*Records for the task:*

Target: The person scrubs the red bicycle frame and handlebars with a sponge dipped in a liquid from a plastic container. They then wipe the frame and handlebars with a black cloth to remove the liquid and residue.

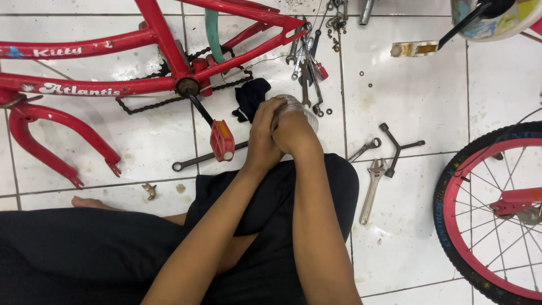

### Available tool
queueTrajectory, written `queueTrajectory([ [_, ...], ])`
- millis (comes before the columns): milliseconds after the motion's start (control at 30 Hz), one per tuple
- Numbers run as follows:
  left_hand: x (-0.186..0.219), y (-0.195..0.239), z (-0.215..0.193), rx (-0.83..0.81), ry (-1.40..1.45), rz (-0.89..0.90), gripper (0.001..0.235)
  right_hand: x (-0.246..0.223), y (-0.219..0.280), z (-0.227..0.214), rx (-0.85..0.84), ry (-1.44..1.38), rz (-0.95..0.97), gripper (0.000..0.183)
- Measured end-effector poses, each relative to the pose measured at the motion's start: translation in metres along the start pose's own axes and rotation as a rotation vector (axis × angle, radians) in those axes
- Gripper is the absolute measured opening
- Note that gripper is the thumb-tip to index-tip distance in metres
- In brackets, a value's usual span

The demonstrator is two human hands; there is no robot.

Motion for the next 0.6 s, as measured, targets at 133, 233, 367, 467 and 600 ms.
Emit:
queueTrajectory([
  [133, 0.005, 0.007, -0.004, 0.015, 0.004, -0.017, 0.060, -0.018, 0.010, -0.006, -0.068, -0.019, -0.063, 0.043],
  [233, 0.004, 0.007, -0.007, 0.002, 0.015, 0.010, 0.063, -0.019, 0.007, -0.007, -0.112, 0.074, -0.101, 0.039],
  [367, 0.010, 0.009, -0.010, -0.013, 0.029, 0.014, 0.062, -0.010, 0.009, 0.005, -0.172, 0.009, -0.098, 0.041],
  [467, 0.008, 0.009, -0.013, -0.006, 0.029, 0.009, 0.061, -0.022, 0.014, -0.006, -0.147, -0.007, -0.095, 0.040],
  [600, 0.004, 0.010, -0.016, -0.004, 0.038, -0.019, 0.064, -0.039, 0.021, -0.016, -0.088, -0.043, -0.109, 0.035],
])
Point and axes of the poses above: each hand's wrist, its own y-axis away from the middle knuckle, its own z-axis out of the palm, x = y × z, the point moved 6 cm from there along -y, towards the middle knuckle, and after that the axes turned 15 degrees about -z, right-handed, at the moved point
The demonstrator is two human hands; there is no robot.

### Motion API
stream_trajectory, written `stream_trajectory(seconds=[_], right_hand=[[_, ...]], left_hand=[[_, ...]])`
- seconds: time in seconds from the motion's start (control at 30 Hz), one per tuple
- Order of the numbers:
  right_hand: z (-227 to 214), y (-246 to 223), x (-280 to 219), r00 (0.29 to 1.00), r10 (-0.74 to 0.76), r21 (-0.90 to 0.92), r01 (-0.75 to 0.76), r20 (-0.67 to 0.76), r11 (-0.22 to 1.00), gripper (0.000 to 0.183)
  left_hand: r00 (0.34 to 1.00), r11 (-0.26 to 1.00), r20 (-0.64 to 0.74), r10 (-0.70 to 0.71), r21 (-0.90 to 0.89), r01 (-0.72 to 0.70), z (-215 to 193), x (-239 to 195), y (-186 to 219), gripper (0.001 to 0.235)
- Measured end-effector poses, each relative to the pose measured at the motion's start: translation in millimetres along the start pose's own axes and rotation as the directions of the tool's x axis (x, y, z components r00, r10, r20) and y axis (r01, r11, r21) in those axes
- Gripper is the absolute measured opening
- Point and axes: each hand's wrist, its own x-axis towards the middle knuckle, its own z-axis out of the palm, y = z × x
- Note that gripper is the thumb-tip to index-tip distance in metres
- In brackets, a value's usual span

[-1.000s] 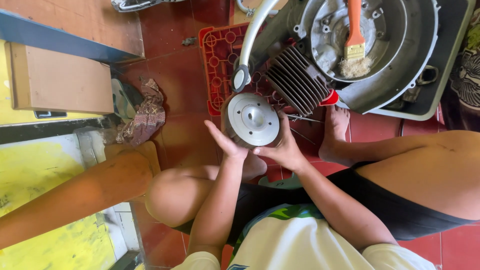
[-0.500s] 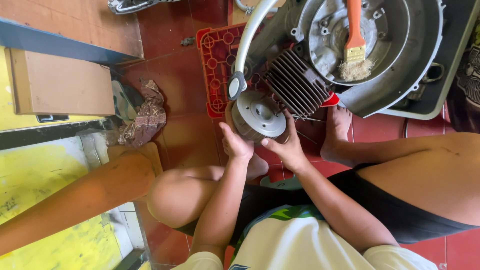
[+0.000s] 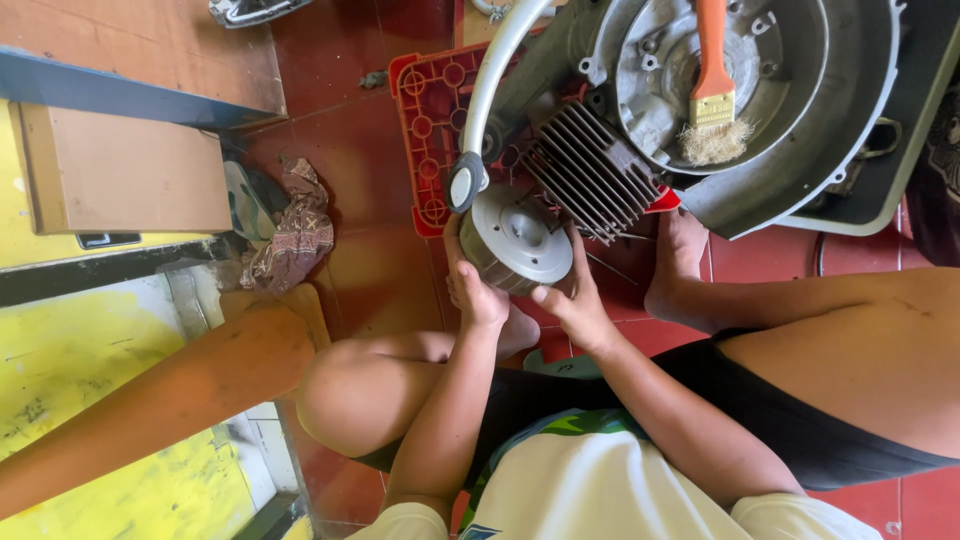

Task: Cleaning motorcycle engine components with a brush and inspecting the cylinder head.

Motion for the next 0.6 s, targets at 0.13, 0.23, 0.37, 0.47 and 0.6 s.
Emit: stream_trajectory(seconds=[0.13, 0.23, 0.37, 0.47, 0.6], right_hand=[[-1, 4, -3, 1.0, -0.013, -0.036, 0.012, -0.015, 0.999, 0.133], [-7, 16, -4, 0.999, -0.012, -0.027, 0.011, -0.03, 1.0, 0.132], [4, 9, -4, 0.999, -0.041, -0.075, 0.039, -0.024, 0.996, 0.13], [3, 9, -2, 0.998, -0.059, -0.065, 0.057, -0.028, 0.996, 0.128], [3, 9, -4, 0.997, -0.064, -0.088, 0.061, -0.032, 0.994, 0.127]], left_hand=[[0.996, 0.99, 0.053, 0.078, 0.111, -0.084, -4, 1, 4, 0.088], [0.997, 0.991, 0.021, 0.078, 0.104, -0.08, -4, -2, -3, 0.087], [0.998, 0.988, 0.038, 0.049, 0.141, -0.054, -11, -4, -6, 0.091], [0.999, 0.988, 0.049, 0.02, 0.155, -0.028, -16, -4, -8, 0.096], [0.995, 0.983, 0.103, -0.005, 0.181, -0.014, -16, -4, -2, 0.098]])
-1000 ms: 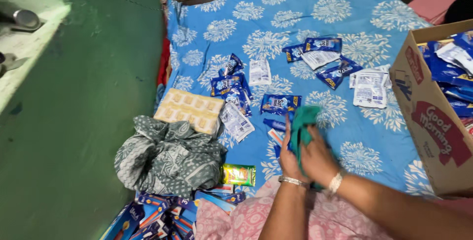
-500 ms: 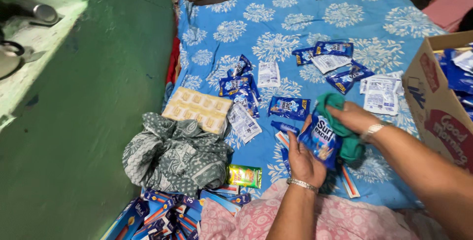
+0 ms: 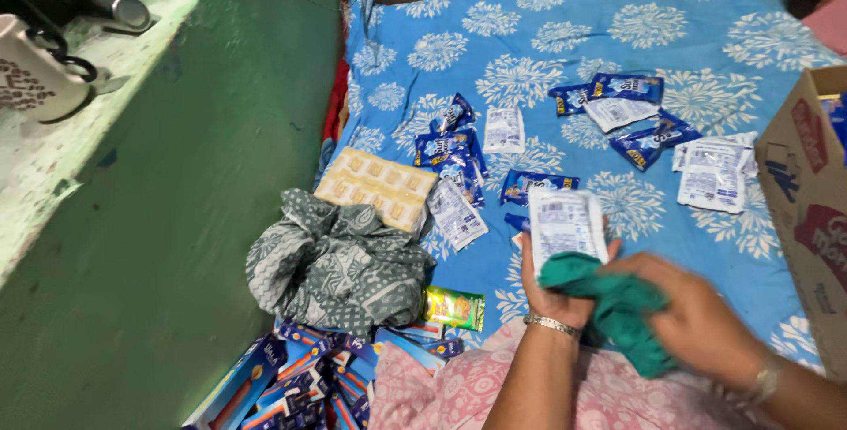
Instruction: The person wipes various small detergent and food packets with a green cloth by hand and places them into a cardboard box on a bed.
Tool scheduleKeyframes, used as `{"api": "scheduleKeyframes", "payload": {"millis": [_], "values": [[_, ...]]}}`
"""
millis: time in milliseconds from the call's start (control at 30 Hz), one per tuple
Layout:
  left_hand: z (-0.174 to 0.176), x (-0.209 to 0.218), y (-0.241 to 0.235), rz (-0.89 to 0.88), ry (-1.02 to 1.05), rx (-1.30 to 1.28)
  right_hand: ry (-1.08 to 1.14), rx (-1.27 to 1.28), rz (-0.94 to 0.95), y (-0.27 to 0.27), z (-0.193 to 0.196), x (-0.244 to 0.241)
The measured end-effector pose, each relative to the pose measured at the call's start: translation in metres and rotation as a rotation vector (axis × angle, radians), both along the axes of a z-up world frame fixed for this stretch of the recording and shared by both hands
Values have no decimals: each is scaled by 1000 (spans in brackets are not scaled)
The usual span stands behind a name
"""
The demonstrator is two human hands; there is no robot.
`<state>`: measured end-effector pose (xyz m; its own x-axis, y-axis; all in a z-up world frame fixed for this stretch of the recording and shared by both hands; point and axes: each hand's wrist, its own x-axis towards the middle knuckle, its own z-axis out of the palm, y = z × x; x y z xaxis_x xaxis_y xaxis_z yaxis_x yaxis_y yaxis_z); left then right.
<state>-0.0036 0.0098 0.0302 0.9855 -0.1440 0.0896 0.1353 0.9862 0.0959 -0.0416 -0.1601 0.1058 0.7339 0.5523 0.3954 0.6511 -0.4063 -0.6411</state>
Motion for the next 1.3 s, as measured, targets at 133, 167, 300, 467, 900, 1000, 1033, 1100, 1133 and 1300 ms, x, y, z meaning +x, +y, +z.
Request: {"api": "scheduleKeyframes", "payload": {"millis": [133,167,300,467,900,1000,1033,1100,1133,1300], "values": [[25,-11,1,-85,24,-54,527,250,-611,-40,27,43],[32,-10,0,-86,14,-57,515,250,-611,-42,38,50],[35,-10,-1,-196,57,-134,392,589,-576,-28,54,46],[-9,0,-4,-190,76,-165,-641,-362,-273,29,-20,16],[-6,-7,-26,-172,69,55,406,-492,-567,40,-74,159],[-24,-3,-21,-145,50,18,-101,-655,-455,54,-88,117],[-33,-4,-21,-124,65,22,-12,-316,-460,60,-90,93],[-52,7,-11,-90,61,77,78,23,-464,72,-87,46],[-60,12,-7,-55,51,131,8,9,-361,75,-86,26],[-62,9,-17,-47,55,66,-315,-371,-346,62,-105,59]]}}
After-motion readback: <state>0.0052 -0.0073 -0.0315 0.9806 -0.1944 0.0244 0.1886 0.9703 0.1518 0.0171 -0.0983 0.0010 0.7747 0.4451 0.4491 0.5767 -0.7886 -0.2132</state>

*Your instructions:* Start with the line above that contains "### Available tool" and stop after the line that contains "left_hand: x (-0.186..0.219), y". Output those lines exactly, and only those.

*Solution to the problem:*
### Available tool
queueTrajectory, written `queueTrajectory([ [_, ...], ])`
- millis (comes before the columns): milliseconds after the motion's start (control at 30 Hz), one per tuple
- Numbers run as follows:
  left_hand: x (-0.186..0.219), y (-0.195..0.239), z (-0.215..0.193), rx (-0.83..0.81), ry (-1.40..1.45), rz (-0.89..0.90), gripper (0.001..0.235)

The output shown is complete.